泡姫シルビアの華麗な推理

 一昨年だったか、泡姫さんとミステリの話をしたことがある。
 ソープランドに遊びに行ったときに、というわけではない。
 一人カウンターで飲んでいて、たまたま隣の女性と映画のことをしゃべっているうちに、アガサ・クリスティ原作の映画で好きなのはどれか、という話になった。
「やっぱりミステリは映画より、小説で読んだほうが楽しいわよね」
 と、その人が言いだして、じゃあクリスティのミステリで好きなのは、というほうに、話は流れていったのだが、彼女の話しぶりがあまりに人慣れしているので、
「お仕事は、お水のほうですか」
とたずねてみた。すると、
「お水じゃなくって、お湯のほう」
という答えだったので、ああ、泡姫さんか、と気づいた。

 そんなことを思い出していたら、都筑道夫さんの〈泡姫シルビア〉のシリーズが読みたくなった。
泡姫シルビアの華麗な推理』(新潮文庫)は、今はもう絶版らしいので、探すのにちょっと時間がかかったが、高い古書価にびっくりすることもなかったし、楽しんで読むことができた。
 そういえば、このシリーズ、二冊出ていたよな、と思い出したら、たいぶ前に買ったまま積んでおいた『ベッド・ディティクティヴ』(光文社文庫)がそれで、タイトルも出版社も違うので、気づかないまま持っていたようだ。

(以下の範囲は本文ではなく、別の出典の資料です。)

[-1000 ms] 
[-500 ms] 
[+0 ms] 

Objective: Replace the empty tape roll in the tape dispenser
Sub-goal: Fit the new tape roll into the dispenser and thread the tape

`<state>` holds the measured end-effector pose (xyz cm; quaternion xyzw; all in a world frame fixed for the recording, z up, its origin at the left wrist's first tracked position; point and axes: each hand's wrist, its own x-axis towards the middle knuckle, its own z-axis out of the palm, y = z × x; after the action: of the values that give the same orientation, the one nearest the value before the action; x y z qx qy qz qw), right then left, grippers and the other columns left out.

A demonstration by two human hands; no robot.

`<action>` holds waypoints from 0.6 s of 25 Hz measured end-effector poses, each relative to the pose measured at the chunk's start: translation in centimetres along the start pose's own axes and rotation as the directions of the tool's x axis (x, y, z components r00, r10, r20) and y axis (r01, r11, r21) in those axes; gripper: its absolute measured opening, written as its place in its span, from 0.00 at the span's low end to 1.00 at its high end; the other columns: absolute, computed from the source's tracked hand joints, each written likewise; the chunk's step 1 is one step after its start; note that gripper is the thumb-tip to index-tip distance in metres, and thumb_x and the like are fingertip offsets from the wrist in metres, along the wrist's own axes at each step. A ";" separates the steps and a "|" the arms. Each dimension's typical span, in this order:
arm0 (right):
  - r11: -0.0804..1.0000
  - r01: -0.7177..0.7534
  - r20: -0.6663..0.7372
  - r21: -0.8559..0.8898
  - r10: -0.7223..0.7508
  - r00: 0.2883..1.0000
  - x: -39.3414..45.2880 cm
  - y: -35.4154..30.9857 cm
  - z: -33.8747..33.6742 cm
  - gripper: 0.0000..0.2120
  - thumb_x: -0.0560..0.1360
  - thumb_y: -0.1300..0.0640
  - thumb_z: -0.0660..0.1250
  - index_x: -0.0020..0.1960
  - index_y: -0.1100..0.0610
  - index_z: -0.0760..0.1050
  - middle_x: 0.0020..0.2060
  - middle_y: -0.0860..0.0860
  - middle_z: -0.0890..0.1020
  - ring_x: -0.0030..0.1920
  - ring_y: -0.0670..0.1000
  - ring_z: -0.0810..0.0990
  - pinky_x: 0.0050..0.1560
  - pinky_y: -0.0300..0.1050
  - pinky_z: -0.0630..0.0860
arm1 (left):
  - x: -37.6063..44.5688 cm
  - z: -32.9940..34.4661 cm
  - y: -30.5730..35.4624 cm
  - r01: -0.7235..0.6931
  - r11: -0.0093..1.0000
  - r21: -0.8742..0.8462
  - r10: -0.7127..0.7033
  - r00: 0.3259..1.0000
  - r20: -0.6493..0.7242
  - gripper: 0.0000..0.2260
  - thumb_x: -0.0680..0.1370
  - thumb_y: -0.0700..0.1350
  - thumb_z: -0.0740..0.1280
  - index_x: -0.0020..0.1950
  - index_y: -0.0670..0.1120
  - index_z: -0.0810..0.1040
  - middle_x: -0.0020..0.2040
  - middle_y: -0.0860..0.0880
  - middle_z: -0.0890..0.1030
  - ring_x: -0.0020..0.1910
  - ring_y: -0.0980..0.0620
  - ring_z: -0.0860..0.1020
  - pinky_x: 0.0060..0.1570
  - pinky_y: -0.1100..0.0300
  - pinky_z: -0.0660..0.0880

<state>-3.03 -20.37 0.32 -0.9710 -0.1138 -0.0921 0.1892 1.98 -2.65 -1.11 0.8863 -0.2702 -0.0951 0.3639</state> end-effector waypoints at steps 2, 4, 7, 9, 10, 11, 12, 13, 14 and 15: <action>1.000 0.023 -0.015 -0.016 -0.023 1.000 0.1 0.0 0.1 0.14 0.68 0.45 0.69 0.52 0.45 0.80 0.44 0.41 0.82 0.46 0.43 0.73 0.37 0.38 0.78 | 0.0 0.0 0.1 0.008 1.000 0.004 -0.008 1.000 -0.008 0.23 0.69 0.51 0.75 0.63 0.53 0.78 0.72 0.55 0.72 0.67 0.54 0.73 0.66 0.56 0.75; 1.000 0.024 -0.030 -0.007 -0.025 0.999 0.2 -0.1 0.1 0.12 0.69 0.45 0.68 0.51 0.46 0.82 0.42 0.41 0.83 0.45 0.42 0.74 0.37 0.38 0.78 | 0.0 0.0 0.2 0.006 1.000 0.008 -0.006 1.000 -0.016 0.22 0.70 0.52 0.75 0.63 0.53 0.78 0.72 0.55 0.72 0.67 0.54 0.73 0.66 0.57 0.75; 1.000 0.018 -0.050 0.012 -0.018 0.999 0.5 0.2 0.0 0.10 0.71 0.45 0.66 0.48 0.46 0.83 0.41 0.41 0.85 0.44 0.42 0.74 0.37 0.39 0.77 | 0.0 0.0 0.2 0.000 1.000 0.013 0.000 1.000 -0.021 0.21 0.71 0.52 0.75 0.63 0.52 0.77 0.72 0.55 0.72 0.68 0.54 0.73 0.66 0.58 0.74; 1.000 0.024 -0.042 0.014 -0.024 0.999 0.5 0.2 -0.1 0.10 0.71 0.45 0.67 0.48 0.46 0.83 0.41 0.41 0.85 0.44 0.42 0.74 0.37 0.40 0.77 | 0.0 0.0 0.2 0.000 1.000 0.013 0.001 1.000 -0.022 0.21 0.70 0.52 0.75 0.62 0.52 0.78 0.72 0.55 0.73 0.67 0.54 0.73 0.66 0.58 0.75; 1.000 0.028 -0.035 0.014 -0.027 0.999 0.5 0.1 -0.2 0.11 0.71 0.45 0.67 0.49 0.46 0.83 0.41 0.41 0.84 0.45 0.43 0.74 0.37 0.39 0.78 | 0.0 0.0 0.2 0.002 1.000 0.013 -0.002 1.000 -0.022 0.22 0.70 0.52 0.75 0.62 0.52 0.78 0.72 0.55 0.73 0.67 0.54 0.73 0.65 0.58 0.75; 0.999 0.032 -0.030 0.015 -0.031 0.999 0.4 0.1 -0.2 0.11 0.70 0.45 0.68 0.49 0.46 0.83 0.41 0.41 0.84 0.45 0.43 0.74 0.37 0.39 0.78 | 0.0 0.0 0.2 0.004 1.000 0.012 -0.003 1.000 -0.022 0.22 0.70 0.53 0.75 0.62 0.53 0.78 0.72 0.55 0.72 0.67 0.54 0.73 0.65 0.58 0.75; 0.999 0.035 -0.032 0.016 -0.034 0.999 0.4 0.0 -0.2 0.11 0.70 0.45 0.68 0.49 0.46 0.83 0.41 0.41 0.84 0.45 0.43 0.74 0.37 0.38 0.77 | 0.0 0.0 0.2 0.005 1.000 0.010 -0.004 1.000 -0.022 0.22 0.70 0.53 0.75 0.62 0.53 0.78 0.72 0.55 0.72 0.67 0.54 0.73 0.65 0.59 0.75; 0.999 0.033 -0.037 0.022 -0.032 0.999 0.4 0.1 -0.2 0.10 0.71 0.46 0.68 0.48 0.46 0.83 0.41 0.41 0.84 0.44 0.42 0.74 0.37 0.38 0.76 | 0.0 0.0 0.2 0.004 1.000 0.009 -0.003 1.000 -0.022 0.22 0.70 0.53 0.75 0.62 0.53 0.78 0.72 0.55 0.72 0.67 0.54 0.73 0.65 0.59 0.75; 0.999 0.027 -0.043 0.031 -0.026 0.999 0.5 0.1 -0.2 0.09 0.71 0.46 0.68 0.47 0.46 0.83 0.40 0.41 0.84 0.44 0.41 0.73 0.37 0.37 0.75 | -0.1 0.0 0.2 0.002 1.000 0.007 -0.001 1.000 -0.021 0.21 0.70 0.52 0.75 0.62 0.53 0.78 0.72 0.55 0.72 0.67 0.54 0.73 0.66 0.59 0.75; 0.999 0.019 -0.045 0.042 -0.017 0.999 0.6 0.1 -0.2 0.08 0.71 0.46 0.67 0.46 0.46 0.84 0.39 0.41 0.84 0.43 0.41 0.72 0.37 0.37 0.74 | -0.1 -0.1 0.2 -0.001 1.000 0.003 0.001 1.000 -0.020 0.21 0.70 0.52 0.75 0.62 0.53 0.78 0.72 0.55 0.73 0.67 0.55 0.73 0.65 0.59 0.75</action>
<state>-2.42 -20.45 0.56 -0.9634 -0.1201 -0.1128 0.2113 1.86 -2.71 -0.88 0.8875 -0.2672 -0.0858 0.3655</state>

 この二冊、それぞれ七編が収録された連作短編集で、安楽椅子探偵がいるのは吉原のソープランド「仮面舞踏会」の個室、というアイデアが、まず面白い。
泡姫シルビアの華麗な推理』のほうは、密室殺人、ダイイング・メッセージ、暗号といった、いかにもミステリらしい謎から、新聞記事や会話の断片から事件を推理していく、安楽椅子探偵ものならではのものもあり、
「ああ、ひさしぶりに本格ミステリを読んだなあ」
という気持ちになった。舞台がソープランドだから、エロティックなネタで逃げるんだろう、推理が甘いんだろう、と、色眼鏡で見るものじゃない、書いているのは都筑道夫なんだから、と、少し反省もした。

『ベッド・ディティクティヴ』のほうは、さらに謎のほうをひとひねりした印象。シルビアを訪ねてきた他店のソープ嬢が、本人を前にしているのに「この人はシルビアさんじゃない」と言いだしたり、「妻が双子の妹と入れ替わっているかもしれない」という相談を持ち込む客がいたり。『華麗な推理』で密室殺人の起きた姉妹店で、今度は幽霊騒動が起きる、というものもある。
 謎の設定も、都筑さんが「舞台に合うものを」と練った印象があるけれど、脇を固める「仮面舞踏会」のソープ嬢たちのキャラクターや、シルビアとのやりとりも、都筑さんが前集よりさらに書きなれてきたせいか、生き生きとしていて楽しい。ちょっとエロティックな描写が増えているような気がするのは、掲載誌の関係なのかもしれないけれど、そこさえ謎解きにきっちりからめたものもあって、舌を巻いた。

 この連作が単行本で出たのは、1980年代の半ば。バブル景気の最中で、ミステリも軽く読める薄手のものが歓迎されていた。そんな中、多くのキャラクターを持って多作していた都筑さんを、当時のぼくは、ほどほどの出来のミステリを多く、そつなく書くだけの人、と見ていて、ほとんど読もうとは思わなかった。
 最近、評論『黄色い部屋はいかに改装されたか』(名著です)を読み返したり、編集者時代のポケミスやミステリマガジンを手にする機会が多かったりで、都筑さんのバックグラウンドを再認識した思い。
 では、ならば実作は、とショートショート集を引っぱりだしたり、『西洋骨牌探偵術』を読み返したりする中、この〈シルビア〉のシリーズはことに楽しく、「ミステリの楽しさってどこにあるのかな」と、あらためて考えもしている。

 今になって、都筑道夫という人に、あらためて敬服。

泡姫シルビアの華麗な推理』
都筑道夫 新潮文庫 1986(単行本『トルコ嬢シルビアの華麗な推理』新潮社 1984
装丁 和田誠

『ベッド・ディティクティヴ』
都筑道夫 光文社文庫 1998(単行本『泡姫シルビアの探偵あそび』新潮社 1986)
装丁 奥村靫正

(追記)
 和田誠ファンとしては、『泡姫シルビアの探偵あそび』は和田さん装丁の単行本でも持っていたいもの。また神保町で探してみることにしよう。『華麗な推理』のほうの単行本は、一度しか見ていないけれど、装丁は誰だったか。あまり印象の強いものではなかったような気がする。